Records drawn from a dataset =>
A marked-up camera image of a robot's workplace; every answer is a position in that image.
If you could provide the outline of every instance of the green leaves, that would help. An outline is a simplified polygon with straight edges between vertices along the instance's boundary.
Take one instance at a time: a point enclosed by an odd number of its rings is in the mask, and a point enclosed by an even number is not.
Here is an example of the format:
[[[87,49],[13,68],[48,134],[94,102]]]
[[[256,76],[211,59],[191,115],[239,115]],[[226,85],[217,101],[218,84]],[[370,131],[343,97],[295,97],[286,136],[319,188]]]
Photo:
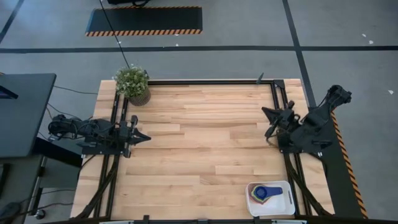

Task item =>
Word for word, please print every line from the beginning of the records to the line bearing "[[[87,49],[13,68],[48,134],[94,102]]]", counting both ends and stopping there.

Output =>
A marked-up camera image of a robot's workplace; every answer is a position in that image.
If you could provide the outline of every instance of the green leaves, that would help. An outline is a simplified polygon with straight edges between vertices along the instance's boundary.
Take one instance at a time: a point enclosed by an odd number of its rings is in the mask, and a point enclosed by an even number is not.
Here is an example of the format:
[[[87,49],[13,68],[48,134],[94,102]]]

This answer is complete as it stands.